Willie Miller

Personal information
- Full name: William Nesbit Miller
- Date of birth: 1 November 1969 (age 56)
- Place of birth: Edinburgh, Scotland
- Position: Defender

Youth career
- 1986–1987: Edina Hibs BC
- 1987–1990: Hibernian

Senior career*
- Years: Team / Apps / (Gls)
- 1990–1998: Hibernian / 244 / (2)
- 1998–2002: Dundee / 39 / (0)
- 2001: → Wrexham (loan) / 5 / (0)
- 2002: Raith Rovers / 3 / (0)
- 2002–2003: Cowdenbeath / 19 / (0)
- Total:  / 310 / (2)

International career
- 1989–1992: Scotland U21 / 10 / (0)

= Willie Miller (footballer, born 1969) =

Scottish footballer

Willie Miller (born 1 November 1969) is a Scottish former footballer.
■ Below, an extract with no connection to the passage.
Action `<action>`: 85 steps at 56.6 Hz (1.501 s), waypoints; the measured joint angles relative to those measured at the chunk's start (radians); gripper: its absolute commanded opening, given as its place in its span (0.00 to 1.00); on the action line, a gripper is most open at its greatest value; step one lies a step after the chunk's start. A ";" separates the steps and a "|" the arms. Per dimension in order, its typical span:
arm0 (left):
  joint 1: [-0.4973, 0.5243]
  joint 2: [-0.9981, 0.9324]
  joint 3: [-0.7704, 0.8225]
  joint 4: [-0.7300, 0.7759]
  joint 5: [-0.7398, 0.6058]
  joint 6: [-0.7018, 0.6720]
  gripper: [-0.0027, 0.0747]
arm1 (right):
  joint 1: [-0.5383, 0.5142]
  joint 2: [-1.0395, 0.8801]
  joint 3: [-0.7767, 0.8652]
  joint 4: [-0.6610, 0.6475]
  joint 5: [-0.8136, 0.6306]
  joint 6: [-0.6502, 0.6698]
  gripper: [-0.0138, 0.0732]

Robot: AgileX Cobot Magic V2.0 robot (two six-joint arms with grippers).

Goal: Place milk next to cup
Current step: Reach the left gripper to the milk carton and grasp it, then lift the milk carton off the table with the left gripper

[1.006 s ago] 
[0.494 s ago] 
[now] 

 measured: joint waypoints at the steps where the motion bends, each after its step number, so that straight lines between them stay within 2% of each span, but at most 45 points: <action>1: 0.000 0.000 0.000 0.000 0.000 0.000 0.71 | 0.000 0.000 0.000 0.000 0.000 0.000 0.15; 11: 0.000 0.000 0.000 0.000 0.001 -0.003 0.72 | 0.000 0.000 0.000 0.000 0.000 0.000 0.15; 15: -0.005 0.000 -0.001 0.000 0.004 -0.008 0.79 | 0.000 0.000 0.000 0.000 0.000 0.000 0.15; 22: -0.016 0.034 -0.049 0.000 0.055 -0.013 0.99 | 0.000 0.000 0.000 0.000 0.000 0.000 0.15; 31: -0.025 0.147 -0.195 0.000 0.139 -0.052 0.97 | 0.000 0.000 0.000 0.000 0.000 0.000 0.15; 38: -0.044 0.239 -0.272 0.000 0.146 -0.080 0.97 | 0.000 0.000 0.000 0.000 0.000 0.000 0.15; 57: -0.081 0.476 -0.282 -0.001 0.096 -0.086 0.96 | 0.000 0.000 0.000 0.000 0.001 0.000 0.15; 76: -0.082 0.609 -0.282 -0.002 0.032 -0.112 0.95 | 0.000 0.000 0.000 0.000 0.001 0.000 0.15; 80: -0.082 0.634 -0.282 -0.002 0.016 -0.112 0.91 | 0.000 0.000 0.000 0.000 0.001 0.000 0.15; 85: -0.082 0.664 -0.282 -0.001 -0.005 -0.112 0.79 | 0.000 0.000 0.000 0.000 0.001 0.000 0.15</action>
He began and spent most of his career with Hibernian, for whom he played in nearly 250 league games. Miller won the 1991 Scottish League Cup Final with Hibs. He also played in the 1993 Scottish League Cup Final, which Hibs lost 2–1 to Rangers.

After leaving Hibs in 1998, he played for Dundee, Wrexham (on loan), Raith Rovers and Cowdenbeath. Miller retired from senior football in 2003.

Miller won ten caps for Scotland at under–21 level.